EXTRA beds will be opening up at Hull Royal Infirmary next week to help with winter pressures.
The hospital is preparing from an influx in admissions over the coming weeks and has put together a Winter Plan, to help cope with demands.
A total of 36 additional beds will be opening on floor 12 of the tower block – 26 next week and another ten in mid-January.
Another three beds will be opening in surgery units.
More nursing staff are also being employed and extra space is being created for the emergency department.
Jacqueline Myers, the hospital's director of planning and development, said: "The Winter Plan has two key elements – additional capacity and work to strengthen the ways we do things.
"We did some analysis and looked at previous years and worked out how many more beds we would need.

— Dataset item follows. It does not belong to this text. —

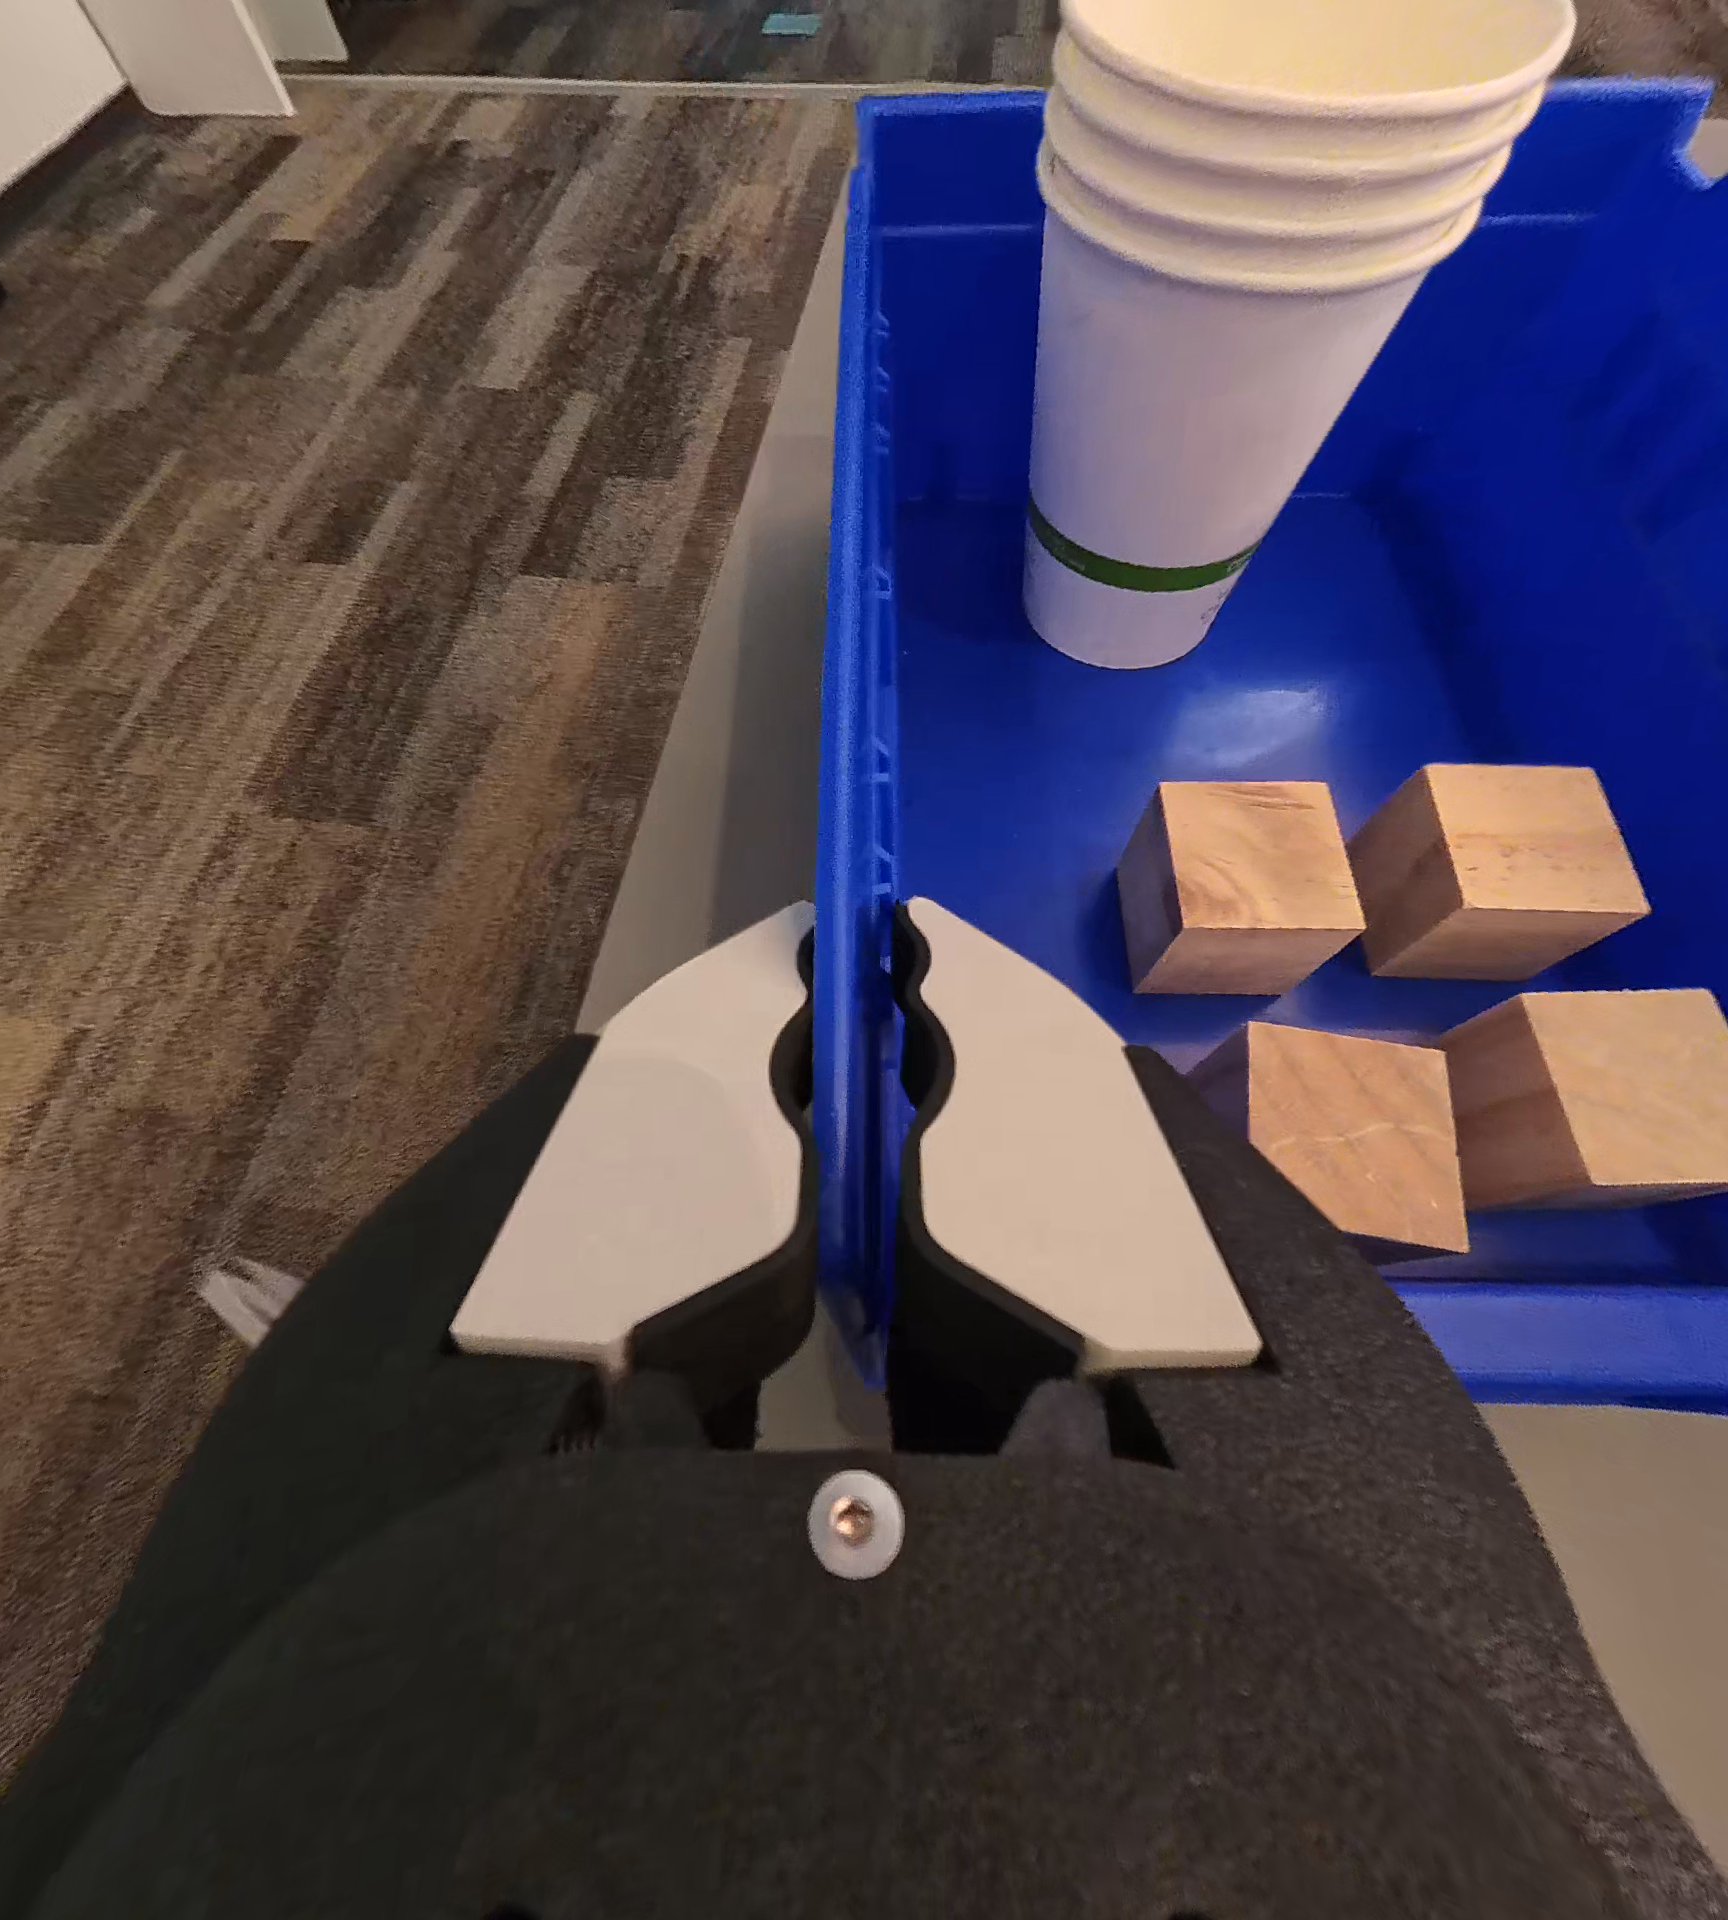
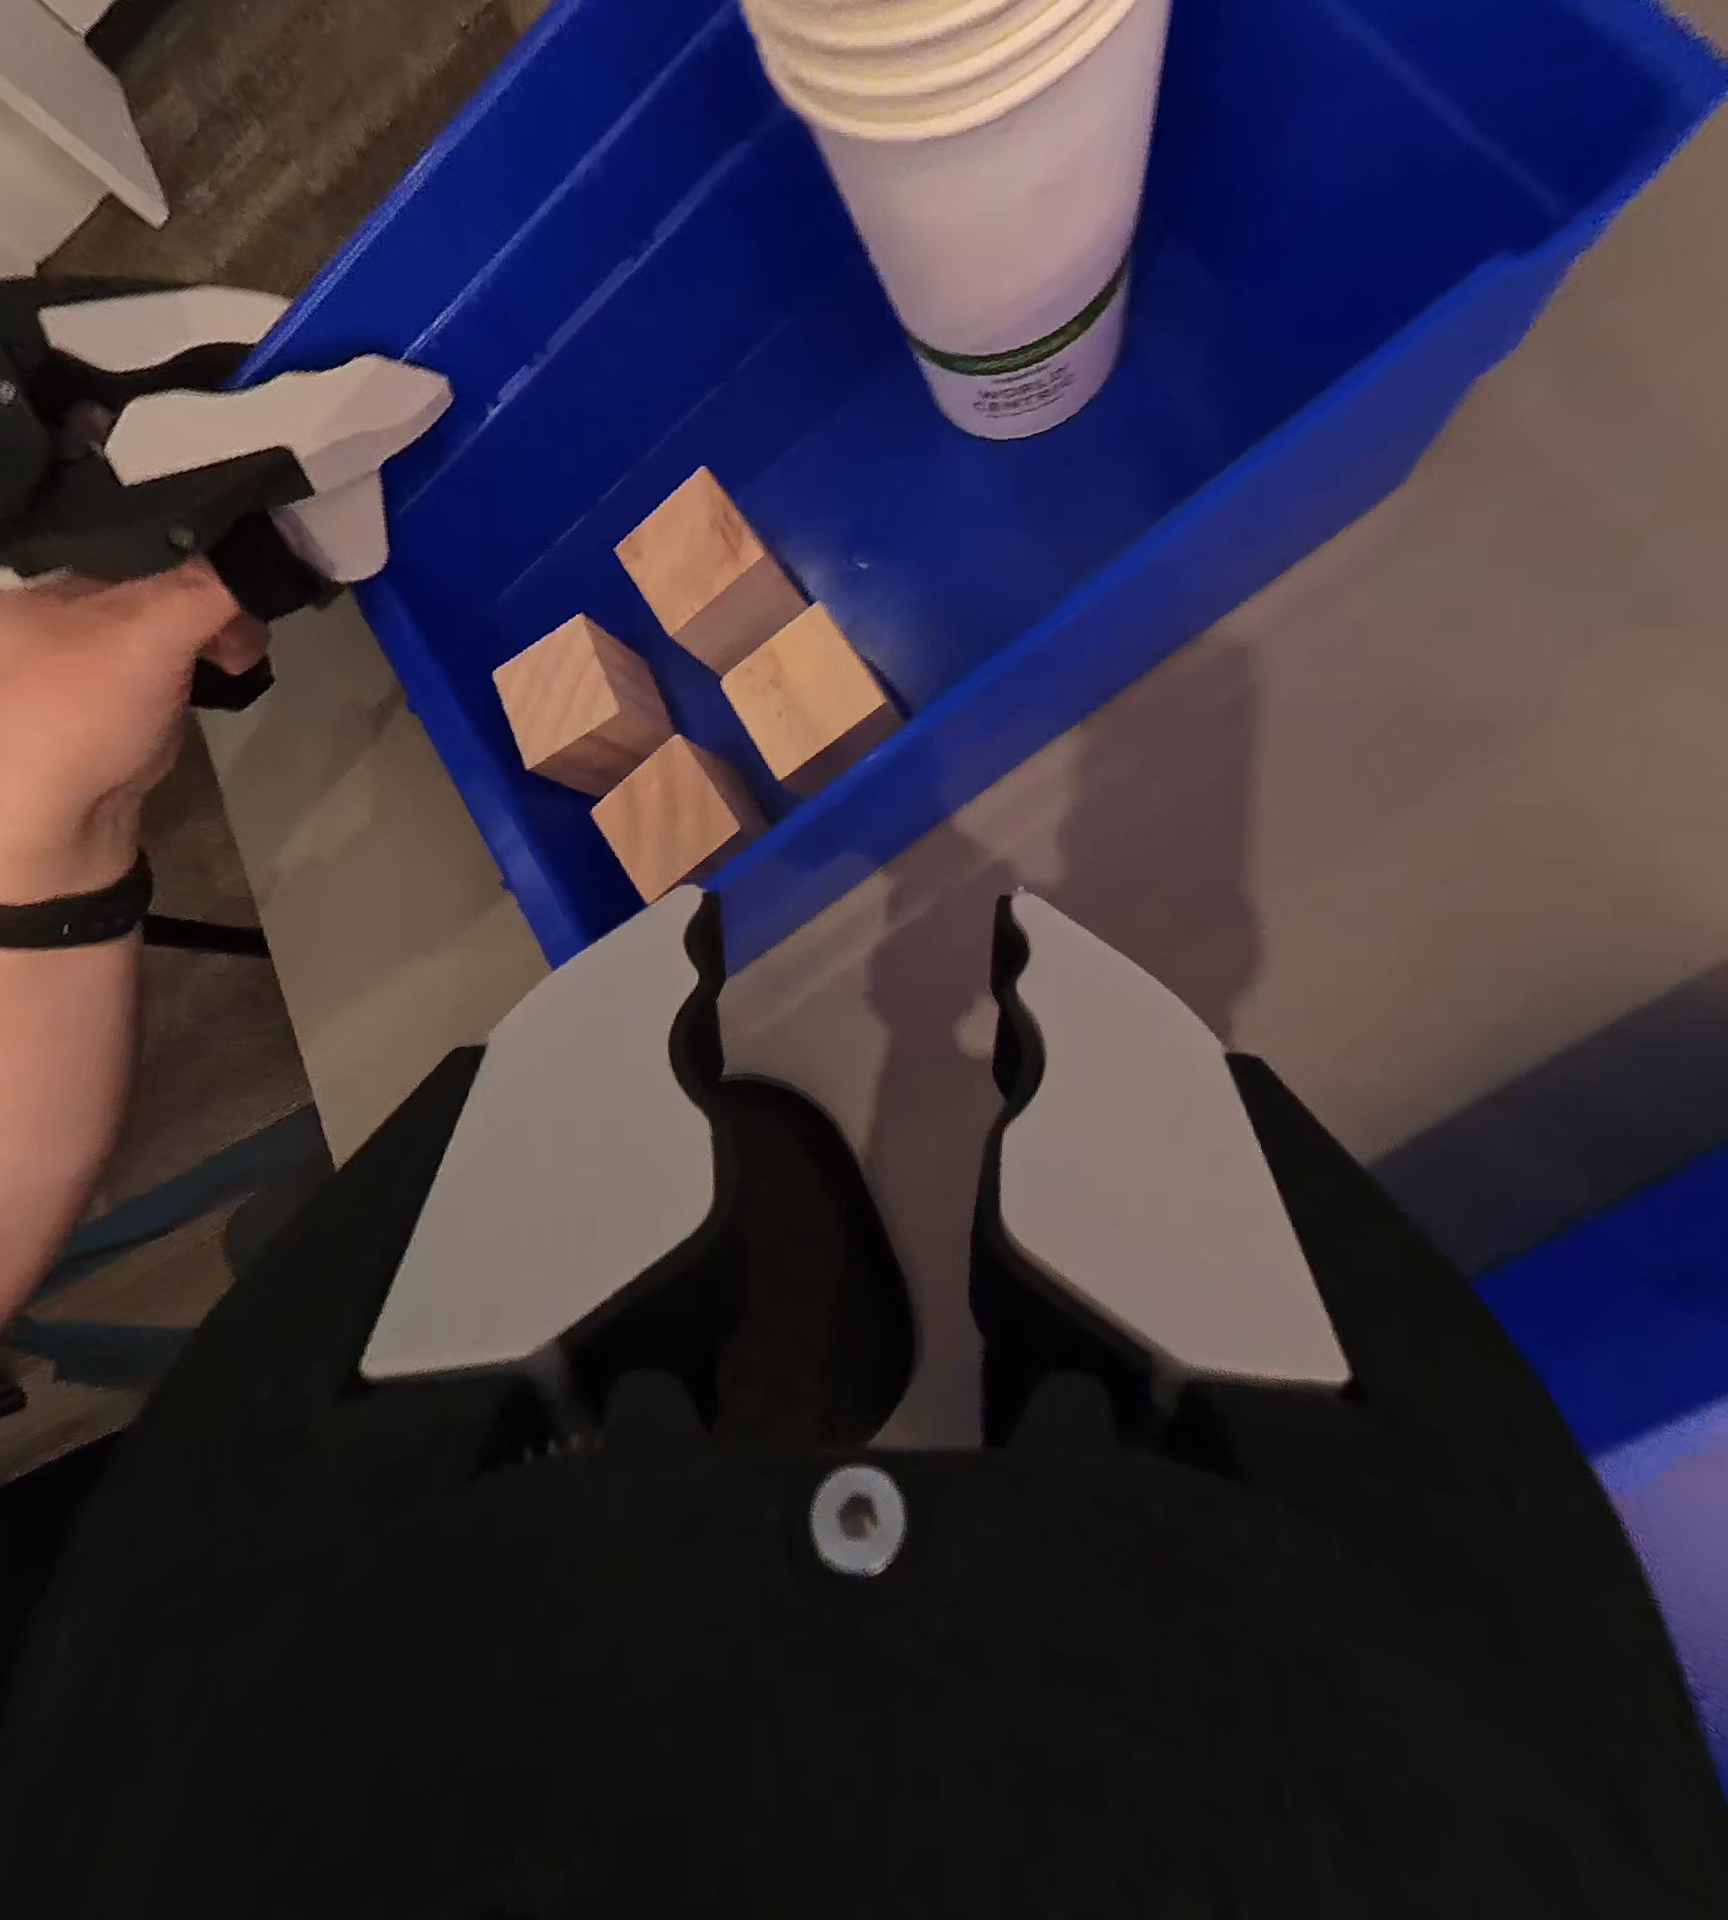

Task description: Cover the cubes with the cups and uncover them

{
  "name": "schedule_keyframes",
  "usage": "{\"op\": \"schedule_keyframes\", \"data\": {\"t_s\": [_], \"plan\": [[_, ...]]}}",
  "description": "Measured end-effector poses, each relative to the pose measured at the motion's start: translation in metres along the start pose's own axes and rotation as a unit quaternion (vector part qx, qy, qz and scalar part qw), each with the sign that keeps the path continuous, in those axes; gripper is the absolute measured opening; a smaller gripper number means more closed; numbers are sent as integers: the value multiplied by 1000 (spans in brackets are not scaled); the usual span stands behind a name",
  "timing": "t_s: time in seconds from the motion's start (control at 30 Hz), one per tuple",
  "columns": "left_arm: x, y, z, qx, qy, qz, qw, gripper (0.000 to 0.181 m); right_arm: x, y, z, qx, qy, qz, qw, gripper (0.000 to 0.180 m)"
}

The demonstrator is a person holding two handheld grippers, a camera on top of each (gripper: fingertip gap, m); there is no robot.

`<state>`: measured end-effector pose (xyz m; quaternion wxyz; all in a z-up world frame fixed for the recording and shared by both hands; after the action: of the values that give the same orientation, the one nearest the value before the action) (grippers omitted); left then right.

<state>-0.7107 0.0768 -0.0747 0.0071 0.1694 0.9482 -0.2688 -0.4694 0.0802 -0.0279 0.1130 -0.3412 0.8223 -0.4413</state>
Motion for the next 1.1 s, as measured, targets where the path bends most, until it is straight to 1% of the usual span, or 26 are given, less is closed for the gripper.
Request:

"We've made sure they would be where they were needed and we were determined they would be at Hull Royal Infirmary, rather than at Castle Hill Hospital."
Extra room has been created by moving some of the children's beds from floor 12 over to the Women's and Children's building on the other side of the site.
It is hoped these departments will now remain where they are.
Mrs Myers said: "From about now we're starting to get more busy.
"We get busier again at Christmas, and then we're most busy from the end of January to March.
"Of course, every year is different – we had the snows in 2010 – so things can change, but generally that is what we're working to."
The first signs of winter pressures have already begun to show – with the first ward closure due to norovirus happening this week.
Winter can often see infections spread quickly and wards closed to new patients to help contain them.
Mrs Myers said: "We're also getting some additional nursing staff to staff the extra beds.
"Our planned recruitment is 15 trained nurses and 10 healthcare assistants and some of those are already in place.
"We've gone out to recruit again, but in the mean time we're using bank staff."
The extra provisions have been paid for thanks to £2.1m from the NHS Hull Clinical Commissioning Group (CCG).
A total of £40,000 of this has been put aside for emergency transport.
Mrs Myers said: "When we had the snows, Yorkshire Ambulance Service was so pressured, they couldn't take patients home who had been discharged.
"So we had a scenario where people were well enough to go to a care home, respite care or home, but there was no one to take them, so we couldn't use their beds.
"So this time we have the money to call on another provider if we need to."
The extra space at A&E has been created near the back of the hospital, as the department is currently undergoing improvement works which won't be complete until October 2014.
A temporary building has been fitted underneath the canopy near where ambulances used to come in.
The building will provide eight more cubicles, increasing the amount available from 14 to 22.
Mrs Myers said: "It isn't perfect, but it is a solution to get us through winter."
The CCG money is also paying for other additional winter measures – including a surgical registrar, a patient flow manager and making services like occupational therapy and MRI seven days a week rather than five.
Mrs Myers said: "We have a robust plan – we believe we have made good plans for unexpected pressures.
"It is very difficult to say 'we can deal with everything', because we can't predict the future.
"But we know we're doing everything we can to keep patients safe."